对于外部网络而言,只有对 Web 服务器的连接请求以及数据被允许通过,所有其他请求均被阻止。
第二种情况则更加严格,干脆只允许从内部到外部的连接。
比较复杂的防火墙规则可采用被称为“状态监测”的技术。
该方法对通信状态与顺序逐一进行查看,以检测欺骗攻击和拒绝服务攻击,从而增加了基本的端口阻止方法。
规则越复杂,所需的防火墙计算能力也越强。
大多数组织都会面临这样一个问题:如何才能既使外部用户能合法访问Web、FTP 和电子邮件等的“公共”服务,同时又严密保护企业网的安全。

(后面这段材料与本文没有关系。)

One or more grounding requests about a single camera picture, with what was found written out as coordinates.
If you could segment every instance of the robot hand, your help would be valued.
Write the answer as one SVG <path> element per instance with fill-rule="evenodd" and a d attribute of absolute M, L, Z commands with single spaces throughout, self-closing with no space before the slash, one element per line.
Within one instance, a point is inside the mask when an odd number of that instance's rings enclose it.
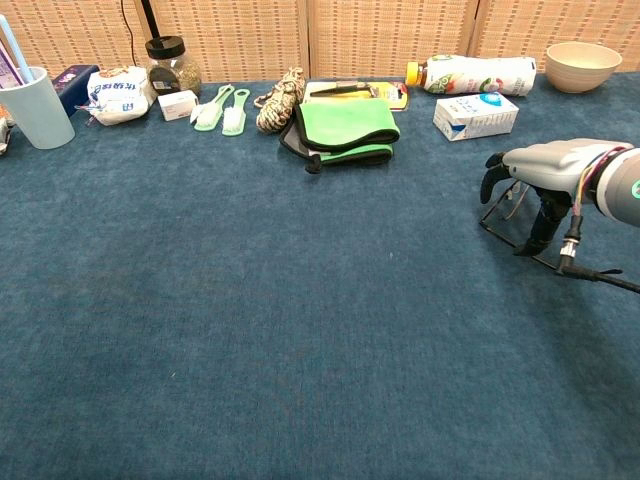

典型的做法是设置一个所谓的隔离区 (DMZ),这个来自冷战时期的术语,如今用到了网络上。
该结构存在两个防火墙:一个位于外部网络与 DMZ 之间,另一个位于 DMZ 与内部网络之间。
所有的公共服务器都放置在 DMZ 中。
采用该结构之后,防火墙规则可以设置为允许公众访问公共服务器,但内部防火墙仍可以限制所有进入的连接。
比起仅仅处于单个防火墙之外,公共服务器在 DMZ 中仍受到了更多的保护。
图 3显示了 DMZ 的作用。
图 3 – 双防火墙及 DMZ在各企业网的边界使用内部防火墙也有助于减少内部威胁以及已通过边界防火墙的威胁(如蠕虫)。
内部防火墙甚至可运行于待机模式,不阻止正常的通信模式,而只是在出现问题时启用严格的规则。
工作站防火墙有一个重要的网络安全因素直到现在才为大多数人所认知,那便是网络上的每一个节点或工作站都可能是潜在的安全漏洞。
过去,在考虑网络安全时注意力基本上都集中在防火墙和服务器上,随着 Web 的出现以及新的节点等级(如网络外设)的不断扩张,保护网络安全产生了新的问题。